The pope is seen looking at them, blowing them a kiss.

Upon leaving, the pope, seated in the passenger seat of a small black car, stopped briefly to speak to a group of reporters gathered outside.

“Every time I enter these doors, I ask myself, ‘Why them and not me?'” he said.

Speaking with Italian news channel TG2000 after the pope’s visit, Father Vittorio Trani, the chaplain at Regina Coeli, said the pope’s visit was “a sign of immense tenderness because it expresses closeness, affection and everything positive you can imagine in a relationship.”

The prisoners, he added, were moved that, in spite of his ill health, the pope still visited them and “confronted this very specific and harsh reality.”

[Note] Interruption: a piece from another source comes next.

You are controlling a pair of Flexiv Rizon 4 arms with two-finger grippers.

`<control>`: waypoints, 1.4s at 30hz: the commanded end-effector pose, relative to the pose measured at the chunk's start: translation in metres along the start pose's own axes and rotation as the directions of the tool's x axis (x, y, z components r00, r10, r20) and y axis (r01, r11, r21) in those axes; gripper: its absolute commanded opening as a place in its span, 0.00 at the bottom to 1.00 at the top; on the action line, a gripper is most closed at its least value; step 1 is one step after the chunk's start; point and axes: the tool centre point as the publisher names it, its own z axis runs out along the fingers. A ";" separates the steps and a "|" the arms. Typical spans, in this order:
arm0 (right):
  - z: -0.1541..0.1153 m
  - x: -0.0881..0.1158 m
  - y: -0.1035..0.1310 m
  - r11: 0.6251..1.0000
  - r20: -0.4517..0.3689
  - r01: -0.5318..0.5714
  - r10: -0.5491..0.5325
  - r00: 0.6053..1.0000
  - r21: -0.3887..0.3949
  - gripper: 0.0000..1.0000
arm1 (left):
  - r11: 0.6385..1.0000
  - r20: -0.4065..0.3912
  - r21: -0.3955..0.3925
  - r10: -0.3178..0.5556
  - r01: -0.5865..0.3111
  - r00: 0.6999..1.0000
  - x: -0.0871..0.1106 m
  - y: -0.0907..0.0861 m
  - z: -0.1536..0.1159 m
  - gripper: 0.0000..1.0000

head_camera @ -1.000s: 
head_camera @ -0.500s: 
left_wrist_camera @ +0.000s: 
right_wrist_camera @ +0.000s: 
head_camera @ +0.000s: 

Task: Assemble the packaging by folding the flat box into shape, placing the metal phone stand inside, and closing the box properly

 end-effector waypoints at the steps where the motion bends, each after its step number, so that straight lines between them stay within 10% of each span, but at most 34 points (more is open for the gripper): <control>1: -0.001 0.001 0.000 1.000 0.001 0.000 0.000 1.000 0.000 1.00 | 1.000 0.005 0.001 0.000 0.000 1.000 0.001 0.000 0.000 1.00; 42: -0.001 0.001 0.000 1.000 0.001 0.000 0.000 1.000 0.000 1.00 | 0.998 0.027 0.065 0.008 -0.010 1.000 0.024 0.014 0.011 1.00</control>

“He left us with a great lesson on how we must look at the events that happen in life, always having the ability to think that there is a tomorrow where we can have the best,” he said. “And hope means exactly this bridge that exists between today, which can even be heavy, and a tomorrow that someone might help us make better.”

The last goodbye

Pope Francis was understandably not seen in public on Good Friday and Holy Saturday.

However, as thousands gathered in St. Peter’s Square to celebrate Easter, their eyes gazed upward as the ailing pontiff appeared from the basilica’s central balcony, mustering the strength to wave his hands and greet them, saying, “Happy Easter.”

After delivering what would be his final “urbi et orbi” blessing, and to the surprise of many, Pope Francis boarded his popemobile for the last time to greet the faithful.

It was only after his death that as to how his last popemobile ride came to be was made public.

According to Vatican News, the day before Easter, Pope Francis and his personal nurse, Massimiliano Strappetti, went to St. Peter’s Basilica to review the route he would take the following day to the central balcony.

The pope then told Strappetti of his hope to surprise the faithful by greeting them in his popemobile. However, he asked his nurse, “Do you think I can do it?”

After Strappetti reassured him, the pope was just as happy to be close to the people as they were to see him. And although the popemobile ride weakened him, he expressed his gratitude to his nurse.

“Thank you for bringing me back to the Square,” he told Strappetti.

He rested, and later enjoyed a quiet dinner, Vatican News reported. However, at 5:30 a.m. the following day, he suffered a stroke. After making a farewell gesture with his hand to Strappetti, Pope Francis slipped into a coma and died on April 21, 2025.

In the end, the simple prayer he wrote months earlier was answered. The pope who admitted he was “not very brave when it comes to physical pain” was spared prolonged suffering and those at his side recalled that his death came quickly and peacefully.

After one last Holy Week marked by closeness to prisoners, quiet endurance and a final blessing to the world, Pope Francis died as he had lived his ministry: trusting in God, being close to the people and at peace.

For many, that peaceful passing became its own testimony: that the hope he proclaimed throughout his pontificate was real.